Exercise aim: Transcribe the entire listing exactly.

Record set:
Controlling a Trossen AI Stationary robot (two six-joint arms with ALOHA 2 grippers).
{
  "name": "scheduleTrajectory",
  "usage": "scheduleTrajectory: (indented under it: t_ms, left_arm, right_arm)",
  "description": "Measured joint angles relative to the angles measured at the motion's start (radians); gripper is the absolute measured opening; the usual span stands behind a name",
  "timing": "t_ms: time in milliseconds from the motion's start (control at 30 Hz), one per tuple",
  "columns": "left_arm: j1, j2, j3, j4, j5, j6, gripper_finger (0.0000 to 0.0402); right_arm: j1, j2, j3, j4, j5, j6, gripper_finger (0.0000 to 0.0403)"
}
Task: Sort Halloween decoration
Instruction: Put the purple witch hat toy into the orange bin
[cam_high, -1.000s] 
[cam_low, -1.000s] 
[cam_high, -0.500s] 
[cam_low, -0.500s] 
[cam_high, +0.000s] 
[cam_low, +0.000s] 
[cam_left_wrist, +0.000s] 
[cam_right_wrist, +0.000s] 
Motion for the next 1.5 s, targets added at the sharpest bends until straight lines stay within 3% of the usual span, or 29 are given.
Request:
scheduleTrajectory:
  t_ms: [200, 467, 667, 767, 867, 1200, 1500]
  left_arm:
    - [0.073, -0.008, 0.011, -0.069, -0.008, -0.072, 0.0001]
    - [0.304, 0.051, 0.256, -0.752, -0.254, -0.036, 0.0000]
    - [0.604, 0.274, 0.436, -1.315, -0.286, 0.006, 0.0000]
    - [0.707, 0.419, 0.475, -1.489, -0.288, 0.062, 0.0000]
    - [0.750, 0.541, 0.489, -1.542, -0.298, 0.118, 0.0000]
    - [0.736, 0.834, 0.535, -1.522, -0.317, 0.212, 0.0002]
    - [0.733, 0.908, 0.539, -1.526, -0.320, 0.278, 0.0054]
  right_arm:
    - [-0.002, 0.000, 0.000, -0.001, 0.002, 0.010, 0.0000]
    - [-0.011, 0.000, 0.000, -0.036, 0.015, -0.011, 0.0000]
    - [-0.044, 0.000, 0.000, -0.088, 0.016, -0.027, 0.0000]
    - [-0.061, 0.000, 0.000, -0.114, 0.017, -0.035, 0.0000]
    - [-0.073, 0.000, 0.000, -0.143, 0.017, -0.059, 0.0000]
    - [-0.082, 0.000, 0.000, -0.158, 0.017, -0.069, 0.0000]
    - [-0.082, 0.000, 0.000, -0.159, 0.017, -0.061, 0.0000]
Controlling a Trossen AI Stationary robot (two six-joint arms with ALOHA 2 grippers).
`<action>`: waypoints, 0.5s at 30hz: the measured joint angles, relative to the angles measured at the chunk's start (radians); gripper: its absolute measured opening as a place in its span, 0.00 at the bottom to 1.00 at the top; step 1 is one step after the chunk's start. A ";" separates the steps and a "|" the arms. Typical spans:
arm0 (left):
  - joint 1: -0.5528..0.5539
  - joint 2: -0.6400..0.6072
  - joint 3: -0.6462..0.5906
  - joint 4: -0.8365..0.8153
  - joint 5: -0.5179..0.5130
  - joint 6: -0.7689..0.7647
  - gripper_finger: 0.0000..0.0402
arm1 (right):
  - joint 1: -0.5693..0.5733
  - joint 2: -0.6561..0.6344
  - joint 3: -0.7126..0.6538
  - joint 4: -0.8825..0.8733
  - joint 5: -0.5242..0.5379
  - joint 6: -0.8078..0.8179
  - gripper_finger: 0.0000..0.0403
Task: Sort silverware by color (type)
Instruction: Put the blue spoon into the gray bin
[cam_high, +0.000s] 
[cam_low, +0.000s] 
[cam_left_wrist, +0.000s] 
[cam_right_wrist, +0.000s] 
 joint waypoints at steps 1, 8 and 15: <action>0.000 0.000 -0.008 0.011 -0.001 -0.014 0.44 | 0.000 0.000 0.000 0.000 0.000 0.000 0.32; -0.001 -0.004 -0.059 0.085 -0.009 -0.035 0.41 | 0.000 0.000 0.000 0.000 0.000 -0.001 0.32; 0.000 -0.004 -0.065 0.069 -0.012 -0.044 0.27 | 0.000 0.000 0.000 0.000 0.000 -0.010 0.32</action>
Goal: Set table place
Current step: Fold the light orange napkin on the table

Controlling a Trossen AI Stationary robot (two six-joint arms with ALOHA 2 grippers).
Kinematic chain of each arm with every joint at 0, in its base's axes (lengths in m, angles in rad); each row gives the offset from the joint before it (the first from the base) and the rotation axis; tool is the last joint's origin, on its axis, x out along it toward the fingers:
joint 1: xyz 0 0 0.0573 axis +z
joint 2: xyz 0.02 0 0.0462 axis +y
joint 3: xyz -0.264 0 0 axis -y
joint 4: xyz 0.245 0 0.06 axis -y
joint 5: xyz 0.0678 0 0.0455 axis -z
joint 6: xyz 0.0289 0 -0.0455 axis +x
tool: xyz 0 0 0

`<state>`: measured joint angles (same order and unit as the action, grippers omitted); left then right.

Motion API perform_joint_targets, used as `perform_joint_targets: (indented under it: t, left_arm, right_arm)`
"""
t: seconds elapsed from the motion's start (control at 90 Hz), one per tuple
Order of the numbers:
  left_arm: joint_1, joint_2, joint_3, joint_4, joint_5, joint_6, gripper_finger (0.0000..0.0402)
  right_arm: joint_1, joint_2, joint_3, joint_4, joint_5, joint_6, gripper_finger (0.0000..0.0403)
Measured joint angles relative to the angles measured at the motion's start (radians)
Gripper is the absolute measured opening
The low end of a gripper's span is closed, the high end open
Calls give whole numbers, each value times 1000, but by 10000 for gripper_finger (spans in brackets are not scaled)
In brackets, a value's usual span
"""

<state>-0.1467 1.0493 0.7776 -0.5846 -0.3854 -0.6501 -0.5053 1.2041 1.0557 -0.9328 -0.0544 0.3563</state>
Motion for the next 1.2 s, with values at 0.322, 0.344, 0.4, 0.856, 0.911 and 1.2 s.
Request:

Exercise output:
Controlling a Trossen AI Stationary robot (two six-joint arms with ALOHA 2 grippers).
{
  "name": "scheduleTrajectory",
  "usage": "scheduleTrajectory: (indented under it: t_ms, left_arm, right_arm)",
  "description": "Measured joint angles relative to the angles measured at the motion's start (radians); gripper is the absolute measured opening; the usual span stands behind a name",
  "timing": "t_ms: time in milliseconds from the motion's start (control at 30 Hz), one per tuple",
  "columns": "left_arm: j1, j2, j3, j4, j5, j6, gripper_finger (0.0000 to 0.0402); right_arm: j1, j2, j3, j4, j5, j6, gripper_finger (0.0000 to 0.0403)"
}
Task: Sort Halloween decoration
Instruction: Put the purple witch hat toy into the orange bin
[cam_high, -1.000s] 
[cam_low, -1.000s] 
[cam_high, -0.500s] 
[cam_low, -0.500s] 
[cam_high, +0.000s] 
[cam_low, +0.000s] 
[cam_left_wrist, +0.000s] 
[cam_right_wrist, +0.000s] 
Motion for the next 1.5 s, targets added at the sharpest bends until straight lines stay within 3% of the usual span, or 29 are given.
Request:
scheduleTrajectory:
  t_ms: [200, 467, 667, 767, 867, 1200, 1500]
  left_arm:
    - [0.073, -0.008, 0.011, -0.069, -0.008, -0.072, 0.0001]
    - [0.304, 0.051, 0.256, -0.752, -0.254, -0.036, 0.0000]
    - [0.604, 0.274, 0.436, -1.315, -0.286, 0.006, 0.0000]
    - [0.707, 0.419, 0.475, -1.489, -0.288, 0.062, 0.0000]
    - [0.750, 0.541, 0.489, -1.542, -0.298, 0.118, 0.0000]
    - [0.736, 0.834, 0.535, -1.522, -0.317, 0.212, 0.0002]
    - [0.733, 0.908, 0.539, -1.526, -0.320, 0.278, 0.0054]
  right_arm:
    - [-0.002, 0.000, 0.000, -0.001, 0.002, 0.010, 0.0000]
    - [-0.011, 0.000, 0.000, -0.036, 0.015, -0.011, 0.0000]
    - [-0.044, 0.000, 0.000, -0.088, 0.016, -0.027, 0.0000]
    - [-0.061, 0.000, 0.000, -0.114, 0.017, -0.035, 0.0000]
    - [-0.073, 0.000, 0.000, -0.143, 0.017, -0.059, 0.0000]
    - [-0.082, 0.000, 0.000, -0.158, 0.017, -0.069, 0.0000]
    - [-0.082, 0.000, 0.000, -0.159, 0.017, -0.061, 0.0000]
Controlling a Trossen AI Stationary robot (two six-joint arms with ALOHA 2 grippers).
`<action>`: waypoints, 0.5s at 30hz: the measured joint angles, relative to the angles measured at the chunk's start (radians); gripper: its absolute measured opening as a place in its span, 0.00 at the bottom to 1.00 at the top; step 1 is one step after the chunk's start. A ";" separates the steps and a "|" the arms. Typical spans:
arm0 (left):
  - joint 1: -0.5528..0.5539
  - joint 2: -0.6400..0.6072
  - joint 3: -0.6462..0.5906
  - joint 4: -0.8365..0.8153
  - joint 5: -0.5179..0.5130
  - joint 6: -0.7689..0.7647
  - gripper_finger: 0.0000..0.0402
arm1 (right):
  - joint 1: -0.5693..0.5733
  - joint 2: -0.6561..0.6344
  - joint 3: -0.7126..0.6538
  - joint 4: -0.8825..0.8733
  - joint 5: -0.5242..0.5379
  - joint 6: -0.8078..0.8179
  - gripper_finger: 0.0000..0.0403
Task: Sort silverware by color (type)
Instruction: Put the blue spoon into the gray bin
[cam_high, +0.000s] 
[cam_low, +0.000s] 
[cam_left_wrist, +0.000s] 
[cam_right_wrist, +0.000s] 
 joint waypoints at steps 1, 8 and 15: <action>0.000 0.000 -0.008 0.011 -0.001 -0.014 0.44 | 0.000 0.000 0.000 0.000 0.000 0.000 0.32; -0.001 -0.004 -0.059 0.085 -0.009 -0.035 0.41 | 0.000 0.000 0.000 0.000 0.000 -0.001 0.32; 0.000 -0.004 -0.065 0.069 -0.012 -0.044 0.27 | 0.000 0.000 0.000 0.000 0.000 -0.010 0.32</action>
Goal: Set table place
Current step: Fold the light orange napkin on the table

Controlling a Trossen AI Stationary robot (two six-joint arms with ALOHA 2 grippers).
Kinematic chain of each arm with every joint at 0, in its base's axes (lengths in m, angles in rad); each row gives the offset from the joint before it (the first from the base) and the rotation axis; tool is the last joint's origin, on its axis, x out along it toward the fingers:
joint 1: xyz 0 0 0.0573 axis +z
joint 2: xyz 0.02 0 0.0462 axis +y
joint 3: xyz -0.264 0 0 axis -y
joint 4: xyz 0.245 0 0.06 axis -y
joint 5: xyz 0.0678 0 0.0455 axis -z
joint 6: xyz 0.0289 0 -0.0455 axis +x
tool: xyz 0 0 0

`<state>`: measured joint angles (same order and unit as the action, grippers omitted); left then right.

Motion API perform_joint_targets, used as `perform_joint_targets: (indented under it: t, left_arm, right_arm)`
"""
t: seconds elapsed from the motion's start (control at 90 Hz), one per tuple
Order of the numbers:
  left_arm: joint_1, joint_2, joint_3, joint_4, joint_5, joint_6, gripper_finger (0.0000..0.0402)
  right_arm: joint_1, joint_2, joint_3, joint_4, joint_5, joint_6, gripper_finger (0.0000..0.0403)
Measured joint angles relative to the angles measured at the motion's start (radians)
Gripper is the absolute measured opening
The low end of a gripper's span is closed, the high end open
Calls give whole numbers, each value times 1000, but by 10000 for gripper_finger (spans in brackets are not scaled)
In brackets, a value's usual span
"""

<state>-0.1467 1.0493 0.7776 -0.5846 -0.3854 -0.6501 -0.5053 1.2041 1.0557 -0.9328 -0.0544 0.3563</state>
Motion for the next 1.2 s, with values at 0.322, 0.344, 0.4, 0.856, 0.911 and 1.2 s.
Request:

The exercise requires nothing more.